Documenting busy screens

Subject: Documenting busy screens
From: geoff-h -at- MTL -dot- FERIC -dot- CA
Date: Mon, 16 Sep 1996 13:48:47 -0500

Robert Tennant asked what to do with busy screens.
Rhetorical question one: if the screens are really that
busy, shouldn't you be proposing a user-interface overhaul?
"Anything really difficult to document is probably
difficult to use; you can't solve usability problems with
clever docs."

Serious question: Do you have access to decent image
editing software? If so, use an "abstracting approach":
abstracting preserves or highlights the important points,
and removes or downplays the ones that just get in the way
at this point. For example, present the entire screenshot
but grey out the unimportant parts (anything you're not
talking about on a given page or in a specific section) and
leave the important ones. This way, the image preserves
important information (the position of a menu or button
within the overall screen) and hides irrelevant information
(the details of things you're not describing just yet)
sufficiently that viewers can't see the busy-ness.

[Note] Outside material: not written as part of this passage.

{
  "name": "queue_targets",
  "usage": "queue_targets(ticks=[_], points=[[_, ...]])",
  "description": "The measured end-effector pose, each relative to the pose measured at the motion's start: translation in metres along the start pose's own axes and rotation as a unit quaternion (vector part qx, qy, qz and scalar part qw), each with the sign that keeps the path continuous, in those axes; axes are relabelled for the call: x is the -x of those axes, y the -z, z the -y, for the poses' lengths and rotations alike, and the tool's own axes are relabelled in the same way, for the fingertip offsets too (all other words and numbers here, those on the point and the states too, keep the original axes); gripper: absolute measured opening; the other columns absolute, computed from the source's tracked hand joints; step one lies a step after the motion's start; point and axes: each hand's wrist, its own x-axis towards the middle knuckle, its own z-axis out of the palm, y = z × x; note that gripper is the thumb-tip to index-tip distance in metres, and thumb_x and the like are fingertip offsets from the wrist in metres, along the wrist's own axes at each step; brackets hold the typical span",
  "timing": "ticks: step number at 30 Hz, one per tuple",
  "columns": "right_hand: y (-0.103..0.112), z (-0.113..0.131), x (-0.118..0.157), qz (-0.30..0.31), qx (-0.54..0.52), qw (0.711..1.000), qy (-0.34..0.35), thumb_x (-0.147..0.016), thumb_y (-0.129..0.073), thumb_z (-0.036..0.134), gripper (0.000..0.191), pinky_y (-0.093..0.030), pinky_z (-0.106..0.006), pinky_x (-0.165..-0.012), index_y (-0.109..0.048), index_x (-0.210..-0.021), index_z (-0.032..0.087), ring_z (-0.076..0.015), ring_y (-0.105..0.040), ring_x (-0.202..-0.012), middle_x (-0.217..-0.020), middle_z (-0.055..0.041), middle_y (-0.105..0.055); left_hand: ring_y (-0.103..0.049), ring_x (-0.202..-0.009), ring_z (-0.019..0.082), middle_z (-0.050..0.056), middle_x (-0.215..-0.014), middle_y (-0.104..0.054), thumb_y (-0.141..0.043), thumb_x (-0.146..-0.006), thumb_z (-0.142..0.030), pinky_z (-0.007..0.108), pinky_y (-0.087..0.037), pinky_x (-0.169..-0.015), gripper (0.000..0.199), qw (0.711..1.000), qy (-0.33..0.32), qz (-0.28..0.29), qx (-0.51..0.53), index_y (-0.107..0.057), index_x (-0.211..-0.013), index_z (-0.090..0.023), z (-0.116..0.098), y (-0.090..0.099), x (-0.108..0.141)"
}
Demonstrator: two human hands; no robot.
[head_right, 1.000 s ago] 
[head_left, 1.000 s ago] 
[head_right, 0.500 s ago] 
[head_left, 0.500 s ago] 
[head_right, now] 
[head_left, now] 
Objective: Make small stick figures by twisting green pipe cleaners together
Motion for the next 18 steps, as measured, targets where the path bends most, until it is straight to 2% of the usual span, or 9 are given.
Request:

There are lots of variants on this approach. For example,
if there are many menus, crop the screen shot to show just
the one unrolled menu that you're discussing. You might
also be able to structure your approach based on the
typical path a user will take through the screen to perform
specific tasks or categories of tasks. Then the images you
present would show what the user sees at each stage of the
task. Of course, this assumes that there are typical paths
and that you know what these are. Rhetorical question two:
What does the audience analysis info. tell you? Also refer
to rhetorical question number 1: if there _is_ no common
path through the screens, then the interface designer is
falling into the trap of presenting all the controls at
once rather than organizing them for efficient use.

--Geoff Hart @8^{)} geoff-h -at- mtl -dot- feric -dot- ca
Disclaimer: Speaking for myself, not FERIC.